◆ Work order ◆
Where a line below includes the word "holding", copy that line.

◆ Stored data ◆
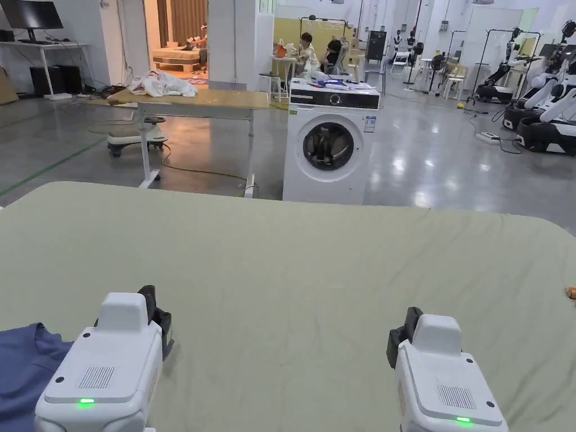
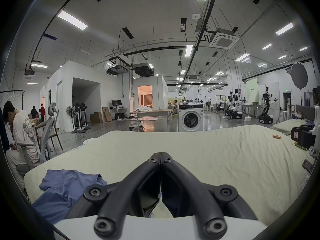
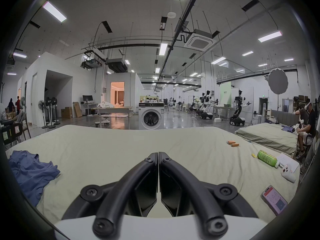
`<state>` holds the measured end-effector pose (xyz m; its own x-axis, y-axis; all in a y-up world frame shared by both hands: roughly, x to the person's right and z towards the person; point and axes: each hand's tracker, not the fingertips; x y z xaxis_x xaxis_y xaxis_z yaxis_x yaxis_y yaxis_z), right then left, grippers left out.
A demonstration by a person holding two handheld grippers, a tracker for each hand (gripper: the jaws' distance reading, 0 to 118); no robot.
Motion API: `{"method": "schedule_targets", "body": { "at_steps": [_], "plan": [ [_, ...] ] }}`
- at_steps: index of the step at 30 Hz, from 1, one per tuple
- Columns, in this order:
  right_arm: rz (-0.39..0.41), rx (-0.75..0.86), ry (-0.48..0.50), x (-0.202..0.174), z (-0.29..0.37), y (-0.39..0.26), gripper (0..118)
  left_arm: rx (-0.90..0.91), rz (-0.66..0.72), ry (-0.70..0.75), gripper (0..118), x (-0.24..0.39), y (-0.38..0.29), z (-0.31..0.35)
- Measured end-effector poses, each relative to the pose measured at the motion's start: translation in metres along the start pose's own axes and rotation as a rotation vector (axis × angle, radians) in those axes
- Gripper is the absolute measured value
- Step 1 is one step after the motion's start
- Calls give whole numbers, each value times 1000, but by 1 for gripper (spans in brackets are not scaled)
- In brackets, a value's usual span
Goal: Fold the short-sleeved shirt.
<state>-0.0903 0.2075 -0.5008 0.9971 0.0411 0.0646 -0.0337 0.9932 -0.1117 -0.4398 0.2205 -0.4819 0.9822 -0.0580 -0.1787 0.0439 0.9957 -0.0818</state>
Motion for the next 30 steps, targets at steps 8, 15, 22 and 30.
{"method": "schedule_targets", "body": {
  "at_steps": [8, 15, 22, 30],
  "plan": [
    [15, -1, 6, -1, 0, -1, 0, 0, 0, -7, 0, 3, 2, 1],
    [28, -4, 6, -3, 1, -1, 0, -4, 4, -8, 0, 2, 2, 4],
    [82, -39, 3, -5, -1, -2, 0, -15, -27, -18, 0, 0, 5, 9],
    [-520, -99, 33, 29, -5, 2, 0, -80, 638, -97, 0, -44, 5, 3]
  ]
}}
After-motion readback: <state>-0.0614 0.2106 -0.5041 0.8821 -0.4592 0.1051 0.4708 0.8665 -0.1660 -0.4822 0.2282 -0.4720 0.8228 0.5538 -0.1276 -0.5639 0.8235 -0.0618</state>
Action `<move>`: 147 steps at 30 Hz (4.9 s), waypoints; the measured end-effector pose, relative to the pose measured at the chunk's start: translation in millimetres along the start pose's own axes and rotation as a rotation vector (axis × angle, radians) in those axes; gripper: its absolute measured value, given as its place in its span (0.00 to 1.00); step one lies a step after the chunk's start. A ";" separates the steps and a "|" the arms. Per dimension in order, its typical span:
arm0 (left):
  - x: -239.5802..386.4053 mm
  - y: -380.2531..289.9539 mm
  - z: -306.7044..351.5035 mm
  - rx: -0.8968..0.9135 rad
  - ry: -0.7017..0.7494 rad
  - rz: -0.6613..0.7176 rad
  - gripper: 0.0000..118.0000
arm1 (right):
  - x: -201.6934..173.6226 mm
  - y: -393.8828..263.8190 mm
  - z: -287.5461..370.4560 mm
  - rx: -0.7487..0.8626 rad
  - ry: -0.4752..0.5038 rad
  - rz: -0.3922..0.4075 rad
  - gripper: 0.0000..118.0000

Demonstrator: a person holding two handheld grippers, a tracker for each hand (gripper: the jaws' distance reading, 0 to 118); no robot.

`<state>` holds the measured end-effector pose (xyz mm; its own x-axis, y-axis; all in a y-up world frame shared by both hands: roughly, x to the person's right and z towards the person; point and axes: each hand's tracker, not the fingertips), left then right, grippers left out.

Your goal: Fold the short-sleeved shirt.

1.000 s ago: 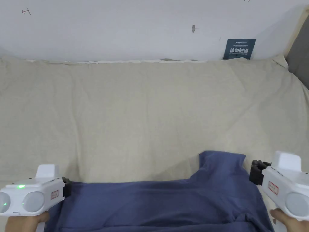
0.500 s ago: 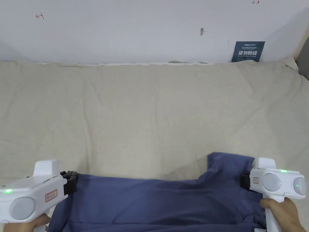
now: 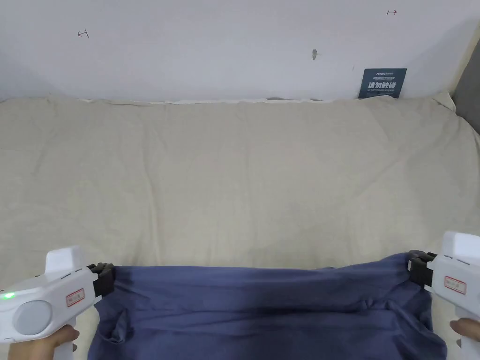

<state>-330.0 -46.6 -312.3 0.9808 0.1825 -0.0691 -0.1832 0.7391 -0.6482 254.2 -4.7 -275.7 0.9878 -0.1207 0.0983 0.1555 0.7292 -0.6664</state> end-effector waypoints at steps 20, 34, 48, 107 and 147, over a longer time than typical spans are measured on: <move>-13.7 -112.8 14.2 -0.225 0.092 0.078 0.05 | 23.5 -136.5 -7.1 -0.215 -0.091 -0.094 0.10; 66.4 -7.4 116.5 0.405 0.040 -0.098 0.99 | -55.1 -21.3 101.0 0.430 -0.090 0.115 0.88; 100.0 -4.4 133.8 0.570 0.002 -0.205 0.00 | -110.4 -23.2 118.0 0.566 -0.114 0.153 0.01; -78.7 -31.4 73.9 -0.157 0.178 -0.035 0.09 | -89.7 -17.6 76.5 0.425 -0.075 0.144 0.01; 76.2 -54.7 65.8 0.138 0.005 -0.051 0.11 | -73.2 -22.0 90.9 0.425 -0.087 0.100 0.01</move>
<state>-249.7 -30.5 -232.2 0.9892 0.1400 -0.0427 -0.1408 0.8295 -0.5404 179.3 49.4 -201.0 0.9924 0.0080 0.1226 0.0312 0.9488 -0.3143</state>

◆ Exercise answer ◆
A demonstration by a person holding two handheld grippers, a tracker for each hand (gripper: the jaws' distance reading, 0 to 118); no robot.
Demonstrator: a person holding two handheld grippers, a tracker for each hand (gripper: the jaws' distance reading, 0 to 118); no robot.

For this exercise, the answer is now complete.